Task prompt
Report each line of the listing below that holds "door".

Recorded information
►
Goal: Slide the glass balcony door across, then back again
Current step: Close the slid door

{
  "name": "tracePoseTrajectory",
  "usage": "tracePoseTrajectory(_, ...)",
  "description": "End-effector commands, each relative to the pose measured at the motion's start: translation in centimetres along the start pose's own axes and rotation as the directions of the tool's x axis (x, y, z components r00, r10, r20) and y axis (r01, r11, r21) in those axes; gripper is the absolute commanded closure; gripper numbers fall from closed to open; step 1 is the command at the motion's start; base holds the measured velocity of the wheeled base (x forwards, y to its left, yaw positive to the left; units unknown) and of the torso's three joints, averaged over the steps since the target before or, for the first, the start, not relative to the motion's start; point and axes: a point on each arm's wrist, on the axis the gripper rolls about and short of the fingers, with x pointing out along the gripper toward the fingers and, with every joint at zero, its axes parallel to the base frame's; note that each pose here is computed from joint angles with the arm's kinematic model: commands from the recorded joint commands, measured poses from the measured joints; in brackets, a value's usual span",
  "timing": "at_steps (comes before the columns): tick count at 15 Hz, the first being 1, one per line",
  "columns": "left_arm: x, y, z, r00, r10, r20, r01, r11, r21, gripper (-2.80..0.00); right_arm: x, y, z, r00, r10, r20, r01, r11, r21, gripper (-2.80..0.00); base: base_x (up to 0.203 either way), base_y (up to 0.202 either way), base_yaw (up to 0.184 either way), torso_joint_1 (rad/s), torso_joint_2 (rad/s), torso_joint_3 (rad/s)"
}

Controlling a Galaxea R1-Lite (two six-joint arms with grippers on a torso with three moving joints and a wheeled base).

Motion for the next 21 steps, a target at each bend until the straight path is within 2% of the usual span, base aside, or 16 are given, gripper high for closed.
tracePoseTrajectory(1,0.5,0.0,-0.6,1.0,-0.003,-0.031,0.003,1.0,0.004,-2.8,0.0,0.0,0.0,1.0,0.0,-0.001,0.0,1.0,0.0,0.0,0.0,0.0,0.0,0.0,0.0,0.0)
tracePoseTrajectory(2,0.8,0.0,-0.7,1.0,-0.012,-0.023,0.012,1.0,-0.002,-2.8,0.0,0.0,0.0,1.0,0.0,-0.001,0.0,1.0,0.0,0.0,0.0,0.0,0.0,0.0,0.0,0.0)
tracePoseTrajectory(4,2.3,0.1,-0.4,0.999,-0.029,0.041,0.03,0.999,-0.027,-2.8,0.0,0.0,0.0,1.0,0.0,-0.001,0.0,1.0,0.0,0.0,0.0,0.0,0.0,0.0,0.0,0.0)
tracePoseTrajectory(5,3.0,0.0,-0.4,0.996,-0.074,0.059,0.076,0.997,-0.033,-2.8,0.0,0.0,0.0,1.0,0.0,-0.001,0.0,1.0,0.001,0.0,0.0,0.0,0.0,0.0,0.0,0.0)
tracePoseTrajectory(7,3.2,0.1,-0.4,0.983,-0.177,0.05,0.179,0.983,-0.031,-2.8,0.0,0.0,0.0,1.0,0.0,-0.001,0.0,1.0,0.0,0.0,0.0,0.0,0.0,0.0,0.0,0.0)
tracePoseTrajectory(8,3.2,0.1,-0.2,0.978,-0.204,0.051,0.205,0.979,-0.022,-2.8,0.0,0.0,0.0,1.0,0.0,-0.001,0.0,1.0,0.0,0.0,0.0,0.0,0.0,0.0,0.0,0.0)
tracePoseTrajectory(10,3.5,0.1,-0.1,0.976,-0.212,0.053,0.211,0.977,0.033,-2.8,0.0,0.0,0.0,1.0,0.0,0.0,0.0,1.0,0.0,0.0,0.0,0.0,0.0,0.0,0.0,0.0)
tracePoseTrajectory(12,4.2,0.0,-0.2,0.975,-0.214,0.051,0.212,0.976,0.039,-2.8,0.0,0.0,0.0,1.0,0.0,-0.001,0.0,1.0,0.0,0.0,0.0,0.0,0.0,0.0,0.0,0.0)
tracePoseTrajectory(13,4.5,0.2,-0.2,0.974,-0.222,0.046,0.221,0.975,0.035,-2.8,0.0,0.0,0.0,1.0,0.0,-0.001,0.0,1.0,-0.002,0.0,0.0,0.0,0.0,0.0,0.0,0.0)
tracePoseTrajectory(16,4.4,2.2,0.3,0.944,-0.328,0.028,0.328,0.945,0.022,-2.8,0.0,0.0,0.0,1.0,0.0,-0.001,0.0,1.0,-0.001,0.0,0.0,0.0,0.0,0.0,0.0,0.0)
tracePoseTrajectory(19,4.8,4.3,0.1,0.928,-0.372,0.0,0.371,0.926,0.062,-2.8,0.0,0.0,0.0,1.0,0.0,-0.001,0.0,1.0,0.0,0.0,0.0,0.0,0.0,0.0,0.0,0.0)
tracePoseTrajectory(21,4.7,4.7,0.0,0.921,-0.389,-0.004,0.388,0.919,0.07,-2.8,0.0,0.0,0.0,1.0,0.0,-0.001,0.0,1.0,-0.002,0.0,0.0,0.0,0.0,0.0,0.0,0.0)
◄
Output of the task
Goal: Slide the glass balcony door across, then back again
Current step: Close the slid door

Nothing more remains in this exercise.